• **DATA UNDER STUDY**:

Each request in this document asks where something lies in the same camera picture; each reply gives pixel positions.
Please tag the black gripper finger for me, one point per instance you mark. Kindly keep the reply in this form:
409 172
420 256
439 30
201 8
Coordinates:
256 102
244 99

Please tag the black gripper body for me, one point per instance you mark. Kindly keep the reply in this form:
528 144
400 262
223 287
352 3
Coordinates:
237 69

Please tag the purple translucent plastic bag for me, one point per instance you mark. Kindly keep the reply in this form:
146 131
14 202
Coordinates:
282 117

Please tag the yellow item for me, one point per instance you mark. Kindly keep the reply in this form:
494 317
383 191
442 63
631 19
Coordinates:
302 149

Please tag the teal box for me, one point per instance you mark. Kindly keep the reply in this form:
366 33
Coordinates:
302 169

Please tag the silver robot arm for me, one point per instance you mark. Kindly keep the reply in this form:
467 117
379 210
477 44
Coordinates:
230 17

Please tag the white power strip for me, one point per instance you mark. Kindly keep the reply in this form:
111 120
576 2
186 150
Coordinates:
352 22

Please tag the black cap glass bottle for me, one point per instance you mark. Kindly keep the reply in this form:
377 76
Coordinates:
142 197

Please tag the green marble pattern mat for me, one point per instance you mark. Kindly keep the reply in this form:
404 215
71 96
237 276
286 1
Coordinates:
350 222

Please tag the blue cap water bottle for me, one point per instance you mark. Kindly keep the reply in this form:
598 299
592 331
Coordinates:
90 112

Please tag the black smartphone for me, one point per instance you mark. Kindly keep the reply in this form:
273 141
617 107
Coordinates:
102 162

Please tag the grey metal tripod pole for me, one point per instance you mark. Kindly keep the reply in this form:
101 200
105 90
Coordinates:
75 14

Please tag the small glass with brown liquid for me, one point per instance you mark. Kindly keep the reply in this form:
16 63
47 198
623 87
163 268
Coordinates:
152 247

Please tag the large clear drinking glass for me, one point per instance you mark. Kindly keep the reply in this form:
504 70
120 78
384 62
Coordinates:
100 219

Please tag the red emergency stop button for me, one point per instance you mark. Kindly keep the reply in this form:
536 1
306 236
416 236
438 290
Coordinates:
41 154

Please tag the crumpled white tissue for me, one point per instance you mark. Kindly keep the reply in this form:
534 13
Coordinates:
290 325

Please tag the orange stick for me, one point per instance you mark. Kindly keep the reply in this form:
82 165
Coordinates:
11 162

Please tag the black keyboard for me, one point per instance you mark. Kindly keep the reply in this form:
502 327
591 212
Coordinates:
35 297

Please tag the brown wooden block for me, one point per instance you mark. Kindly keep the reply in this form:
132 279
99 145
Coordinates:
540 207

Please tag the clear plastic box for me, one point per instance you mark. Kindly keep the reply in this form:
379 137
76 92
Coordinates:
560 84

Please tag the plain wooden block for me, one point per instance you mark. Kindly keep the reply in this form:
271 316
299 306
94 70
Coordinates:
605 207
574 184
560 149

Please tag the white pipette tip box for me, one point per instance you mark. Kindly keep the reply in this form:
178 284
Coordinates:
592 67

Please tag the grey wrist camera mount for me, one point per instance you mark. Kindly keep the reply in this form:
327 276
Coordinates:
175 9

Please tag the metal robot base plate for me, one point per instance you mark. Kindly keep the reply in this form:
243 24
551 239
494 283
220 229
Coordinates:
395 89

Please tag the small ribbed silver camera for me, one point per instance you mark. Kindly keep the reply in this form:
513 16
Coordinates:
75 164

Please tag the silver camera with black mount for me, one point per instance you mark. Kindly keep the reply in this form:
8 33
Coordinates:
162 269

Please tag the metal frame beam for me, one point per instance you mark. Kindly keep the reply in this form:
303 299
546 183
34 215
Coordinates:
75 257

• **GOAL OF THE EXERCISE**: One figure is all that is needed: the number of lines above in which the word "metal" appears.

• **ANSWER BOX**: 3